Red Rose of Lancaster

Despite his status as king, Henry VI begins the trilogy as a peripheral figure in the York/Lancaster quarrel, which Part 1 presents mainly as a rival between York and the Duke of Somerset. In the earlier play Henry foreshadows his role in the conflict by donning a red rose, a gesture that undercuts his claims of neutrality and confirms his allegiance to his ancestral house. Somerset, who remains a powerful rival to York until the end of Part 2, wears a red rose from Act 1 onward. So does the Duke of Suffolk, who is Somerset's main supporter in the Temple Garden dispute of Part 1. The other major Lancastrian figures, Lord Clifford and his son, are new to Part 2; Clifford the elder dies within a few scenes of being introduced, but his son will prove to be a ruthless adversary to the Yorkists in Part 3.

The Red Team MVP, however, is Queen Margaret, who dons the Lancastrian red rose only in Act 5. This delayed declaration of loyalties may reflect Margaret's desire to rule from the shadows, with the dukes and earls underestimating her to their peril. On the other hand it may be a simple oversight; Shakespeare, like other playwrights of his time, is not known for the preciseness of his stage directions. Whatever her motives, Margaret emerges as the de facto ruler of the Lancastrians in Part 3, when her husband's inability to rule becomes apparent to all. In that play roses of both colors multiply prodigiously.

The Lord Protector's Staff

The York and Lancaster roses are present throughout Henry VI, Part 2, but they take on their greatest significance at the play's end, when war finally erupts. The staff wielded by the Duke of Gloucester is a less partisan emblem of authority, reminiscent of a time when the divisions among the nobility were less serious and reconciliation seemed possible. As Lord Protector, Gloucester carries the staff with him to signal his status as acting head of state until Henry is old enough to rule. His onstage actions and speeches present him as a wise and fair regent, though his political opponents accuse him of abusing his power and leaving England open to foreign influence.

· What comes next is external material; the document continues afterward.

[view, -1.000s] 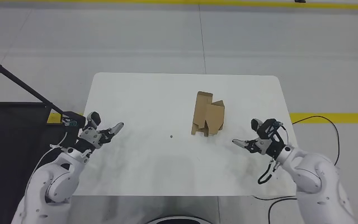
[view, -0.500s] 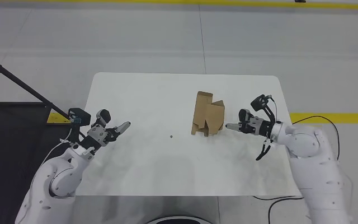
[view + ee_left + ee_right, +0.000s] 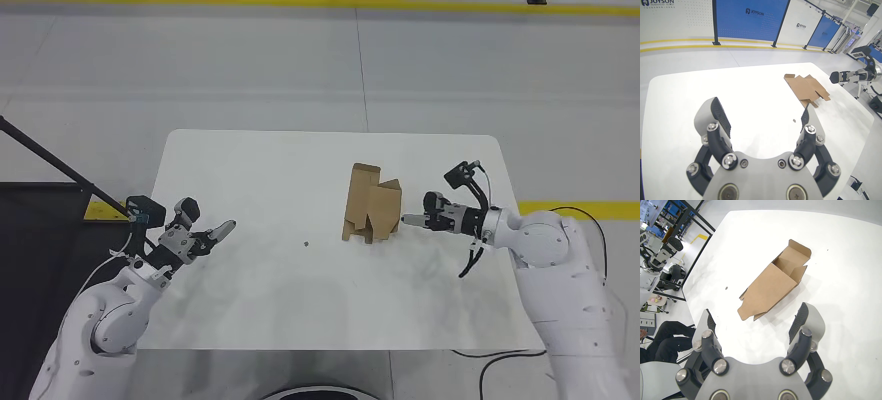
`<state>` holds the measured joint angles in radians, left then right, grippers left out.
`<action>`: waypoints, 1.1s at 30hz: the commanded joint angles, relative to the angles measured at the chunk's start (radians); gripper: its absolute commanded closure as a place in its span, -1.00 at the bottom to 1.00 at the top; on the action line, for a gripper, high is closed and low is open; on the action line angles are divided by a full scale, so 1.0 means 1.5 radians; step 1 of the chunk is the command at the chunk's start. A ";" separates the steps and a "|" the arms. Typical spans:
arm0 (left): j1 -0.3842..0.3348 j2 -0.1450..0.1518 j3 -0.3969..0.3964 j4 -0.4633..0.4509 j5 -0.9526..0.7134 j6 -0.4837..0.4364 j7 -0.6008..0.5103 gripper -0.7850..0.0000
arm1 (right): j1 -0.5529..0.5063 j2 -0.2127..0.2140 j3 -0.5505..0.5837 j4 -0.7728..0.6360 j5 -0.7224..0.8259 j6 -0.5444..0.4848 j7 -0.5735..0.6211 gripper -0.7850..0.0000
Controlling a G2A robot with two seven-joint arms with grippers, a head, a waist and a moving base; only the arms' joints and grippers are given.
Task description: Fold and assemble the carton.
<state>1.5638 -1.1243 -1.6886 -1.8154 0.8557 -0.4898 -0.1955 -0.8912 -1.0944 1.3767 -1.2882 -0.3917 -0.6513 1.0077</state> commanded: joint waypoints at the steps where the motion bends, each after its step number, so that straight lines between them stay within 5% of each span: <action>1: 0.006 0.000 0.004 -0.004 0.001 -0.016 0.005 -1.00 | -0.004 0.000 -0.001 0.000 -0.006 0.016 -0.010 -1.00; 15: 0.023 0.001 -0.005 -0.006 -0.015 -0.028 0.043 -1.00 | 0.084 -0.008 -0.084 0.089 0.063 0.120 0.092 -1.00; 33: 0.023 0.001 -0.005 -0.006 -0.015 -0.028 0.043 -1.00 | 0.239 -0.051 -0.226 0.298 0.128 0.133 0.130 -1.00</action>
<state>1.5981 -1.1235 -1.6954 -1.8245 0.8332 -0.5315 -0.1310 -0.5411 -1.1671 1.0475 -0.8586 -0.2056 -0.4464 1.2037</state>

In Act 1, Scene 2 Gloucester has "troublous dreams" in which his staff is broken in two by an unidentified figure, possibly his uncle the cardinal. This signals an abrupt end to his tenure as Lord Protector: in ensuing scenes Gloucester's enemies (including Queen Margaret) convince the king that he is old enough to govern without supervision. Henry, giving in to their influence, asks for Gloucester's resignation, and the duke obeys with a heavy heart. Later in Act 3, Scene 1 Gloucester makes a last glancing allusion to his staff as the "crutch" that supported the weak King Henry. Without the crutch, he argues, the king will not be able to stand against the wolfish nobles who now surround him.